Zum 170.sten Geburtstag von Lina Hähnle, Begründerin des Bundes für Vogelschutz
Deutschlands Vogelmutter und der Orientmaler Gustav Bauernfeind waren nicht nur Zeitgenossen: wären Sie nicht zu jung gewesen – sie hätten sich in der Sulzer Nachbarschaft sicher gekannt. Aber leider: Als die Familie Bauernfeind von Sulz nach Stuttgart umzog, war die kleine Lina gerade mal zwei Jahre alt und der Gustav fünf. Und die beiden Honorationen-Familien kannten sich bestimmt. Apotheker Sattler, der die Bauernfeindsche Apotheke am Marktplatz 1843 übernahm, wurde Pate von Lina. Johann Baptist Bauernfeind war ja in Sulz ab 1848 einer der Sulzer demokratischen „Revolutionäre“ und durfte als solcher die „gesiebte Luft“ auf dem Hohenasperg atmen. Danach hielt es ihn nicht mehr lange am Sulzer Marktplatz. 1853 übersiedelte die Familie nach Stuttgart.
Linas Vater Johannes Hähnle wohnte als Salineinspektor wohl in der Dienstwohnung in der „Saline“, dem Verwaltungsgebäude in der Bahnhofstraße. Heute erinnert eine Gedenktafel am Zweckbau der "Neckar-Apotheke" an die bedeutende Sulzerin, die hier am 3. Februar 1851 geboren wurde. Die Salinekarriere führte die Hähnles 1858 nach Rottweil und nach Schwäbisch Hall, wo der Vater 1866 starb.Die Mutter mit ihren sechs Kindern zog nach Tübingen.
Mit 20 Jahren heiratete Lina ihren Vetter Hans Hähnle in Giengen / Brenz, wo er geschäftstüchtig eine florierende Filzfabrik betrieb. Aus der harmonischen Ehe gingen acht Kinder hervor (zwei starben im ersten Lebensjahr). Lange Jahre wohnte die Familie dann in der stattlichen Villa in der Stuttgarter Jägerstraße.

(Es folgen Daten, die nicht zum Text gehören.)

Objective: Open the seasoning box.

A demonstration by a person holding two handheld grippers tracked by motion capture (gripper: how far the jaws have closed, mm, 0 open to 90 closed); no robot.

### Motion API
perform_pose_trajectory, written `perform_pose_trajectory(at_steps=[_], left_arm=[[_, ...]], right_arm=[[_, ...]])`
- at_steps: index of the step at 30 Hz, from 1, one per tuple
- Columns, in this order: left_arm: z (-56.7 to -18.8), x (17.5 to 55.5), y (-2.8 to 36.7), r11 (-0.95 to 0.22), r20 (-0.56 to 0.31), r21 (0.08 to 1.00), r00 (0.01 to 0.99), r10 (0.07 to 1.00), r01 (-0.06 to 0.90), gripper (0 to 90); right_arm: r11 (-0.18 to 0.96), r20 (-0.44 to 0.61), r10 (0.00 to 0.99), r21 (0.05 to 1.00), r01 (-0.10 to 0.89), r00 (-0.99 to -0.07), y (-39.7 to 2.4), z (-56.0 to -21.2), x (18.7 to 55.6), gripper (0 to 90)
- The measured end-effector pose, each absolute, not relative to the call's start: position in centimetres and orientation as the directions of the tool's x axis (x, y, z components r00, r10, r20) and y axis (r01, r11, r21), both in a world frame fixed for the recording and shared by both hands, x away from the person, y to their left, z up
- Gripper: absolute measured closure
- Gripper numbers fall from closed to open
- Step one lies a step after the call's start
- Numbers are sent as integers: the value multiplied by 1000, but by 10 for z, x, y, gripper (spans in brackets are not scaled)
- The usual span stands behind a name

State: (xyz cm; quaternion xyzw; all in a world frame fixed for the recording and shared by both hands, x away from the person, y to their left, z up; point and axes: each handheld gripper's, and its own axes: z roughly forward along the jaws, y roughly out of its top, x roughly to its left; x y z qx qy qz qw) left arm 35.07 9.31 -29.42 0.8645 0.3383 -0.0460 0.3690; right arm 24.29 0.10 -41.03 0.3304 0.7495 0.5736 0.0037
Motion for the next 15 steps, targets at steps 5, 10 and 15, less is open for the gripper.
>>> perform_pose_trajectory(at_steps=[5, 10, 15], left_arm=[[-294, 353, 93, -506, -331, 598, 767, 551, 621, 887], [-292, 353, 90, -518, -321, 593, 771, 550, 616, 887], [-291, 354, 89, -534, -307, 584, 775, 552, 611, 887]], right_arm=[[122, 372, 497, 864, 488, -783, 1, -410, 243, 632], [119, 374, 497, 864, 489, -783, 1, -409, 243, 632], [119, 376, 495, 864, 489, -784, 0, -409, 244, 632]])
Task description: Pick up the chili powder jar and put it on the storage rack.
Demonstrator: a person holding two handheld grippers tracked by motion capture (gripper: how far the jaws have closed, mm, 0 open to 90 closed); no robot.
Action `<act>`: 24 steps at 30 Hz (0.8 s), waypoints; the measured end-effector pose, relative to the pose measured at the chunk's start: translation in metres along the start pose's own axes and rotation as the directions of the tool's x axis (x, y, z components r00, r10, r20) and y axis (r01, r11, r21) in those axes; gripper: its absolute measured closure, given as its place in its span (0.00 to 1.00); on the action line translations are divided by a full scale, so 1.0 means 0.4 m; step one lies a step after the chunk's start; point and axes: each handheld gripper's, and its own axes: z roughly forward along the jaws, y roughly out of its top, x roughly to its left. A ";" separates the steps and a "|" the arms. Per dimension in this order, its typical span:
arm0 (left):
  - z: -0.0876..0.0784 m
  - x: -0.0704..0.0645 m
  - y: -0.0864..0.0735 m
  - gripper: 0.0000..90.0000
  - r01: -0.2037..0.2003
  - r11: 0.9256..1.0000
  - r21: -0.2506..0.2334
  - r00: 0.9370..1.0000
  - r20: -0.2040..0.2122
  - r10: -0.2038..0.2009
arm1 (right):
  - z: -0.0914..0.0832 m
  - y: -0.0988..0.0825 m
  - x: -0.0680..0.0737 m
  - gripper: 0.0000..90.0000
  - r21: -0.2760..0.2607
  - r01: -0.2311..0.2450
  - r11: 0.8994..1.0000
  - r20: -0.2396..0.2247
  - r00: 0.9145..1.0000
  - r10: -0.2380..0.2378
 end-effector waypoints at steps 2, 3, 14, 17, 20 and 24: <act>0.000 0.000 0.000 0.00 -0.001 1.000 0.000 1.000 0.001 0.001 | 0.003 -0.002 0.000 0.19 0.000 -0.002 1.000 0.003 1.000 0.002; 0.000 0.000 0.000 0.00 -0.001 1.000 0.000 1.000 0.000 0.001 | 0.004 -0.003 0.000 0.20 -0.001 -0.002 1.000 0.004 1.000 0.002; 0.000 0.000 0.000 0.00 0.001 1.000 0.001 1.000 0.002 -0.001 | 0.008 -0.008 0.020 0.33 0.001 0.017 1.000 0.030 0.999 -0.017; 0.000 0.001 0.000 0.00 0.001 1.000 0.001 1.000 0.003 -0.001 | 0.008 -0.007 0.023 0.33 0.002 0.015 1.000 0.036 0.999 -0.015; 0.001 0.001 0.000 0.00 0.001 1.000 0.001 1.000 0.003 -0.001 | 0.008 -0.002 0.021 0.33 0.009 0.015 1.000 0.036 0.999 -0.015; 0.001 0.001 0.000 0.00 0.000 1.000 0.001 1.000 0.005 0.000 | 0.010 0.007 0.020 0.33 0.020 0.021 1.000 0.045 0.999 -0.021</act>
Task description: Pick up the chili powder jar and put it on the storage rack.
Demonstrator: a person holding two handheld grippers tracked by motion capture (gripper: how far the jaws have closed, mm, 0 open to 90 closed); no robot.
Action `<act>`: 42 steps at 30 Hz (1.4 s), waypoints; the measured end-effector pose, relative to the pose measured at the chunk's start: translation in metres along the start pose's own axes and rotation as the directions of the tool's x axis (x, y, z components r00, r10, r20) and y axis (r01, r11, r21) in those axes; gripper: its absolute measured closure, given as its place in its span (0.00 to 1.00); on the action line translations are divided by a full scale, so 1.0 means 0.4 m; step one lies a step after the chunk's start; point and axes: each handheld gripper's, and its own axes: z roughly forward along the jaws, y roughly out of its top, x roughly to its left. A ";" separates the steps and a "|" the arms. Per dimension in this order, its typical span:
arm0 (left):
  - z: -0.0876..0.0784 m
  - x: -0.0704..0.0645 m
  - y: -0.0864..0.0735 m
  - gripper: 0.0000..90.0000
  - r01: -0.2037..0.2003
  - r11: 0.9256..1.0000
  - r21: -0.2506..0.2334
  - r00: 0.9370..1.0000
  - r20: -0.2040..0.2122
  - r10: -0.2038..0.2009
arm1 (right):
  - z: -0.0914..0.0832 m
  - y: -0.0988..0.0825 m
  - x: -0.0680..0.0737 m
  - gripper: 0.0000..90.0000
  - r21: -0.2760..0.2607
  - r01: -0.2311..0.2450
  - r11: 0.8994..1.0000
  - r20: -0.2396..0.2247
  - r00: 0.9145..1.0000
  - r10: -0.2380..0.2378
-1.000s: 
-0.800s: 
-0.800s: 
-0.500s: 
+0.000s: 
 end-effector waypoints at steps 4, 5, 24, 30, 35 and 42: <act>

Trotz der familiären und gesellschaftlichen Pflichten widmete Lina Hähnle ihre Zeit intensiv dem Naturschutz, genauer, dem Vogelschutz. Schon damals hatte sie die Gefahren für die Natur durch die Industrialisierung erkannt. Mit 48 Jahren gründete sie am 1. Februar 1899 den „Bund für Vogelschutz“ und stellte ihr Leben immer mehr in den Dienst ihrer Sache. In den nächsten Jahrzehnten machte sie Vortragsreisen durch ganz Deutschland. Sie kaufte an vielen Stellen Grünflächen, die sie mit ihrem Verein zu Naturreservaten einrichtete und betreute, über 200 in Deutschland. Der von ihr gegründete Verein fand weiten Anklang, überall wurden Ortsgruppen gebildet, Landesverbände folgten. Für ihr Werk wurde sie geehrt als Ehrenbürgerin von Giengen und Bad Buchau, und sie leitete den Verband bis 1938, wo sie den Vorsitz an Reinhard Wendehorst übergab.
Lina Hähnle starb als Deutschlands Vogelmutter mit fast 90 Jahren am 1. Februar 1941. Ihr Werk lebt bis heute fort als NABU (Naturschutzbund Deutschland).
In ihrer Geburtsstadt Sulz am Neckar wurde 2003 die Realschule zu ihrem Gedenken umbenannt in „Lina-Hähnle-Realschule“.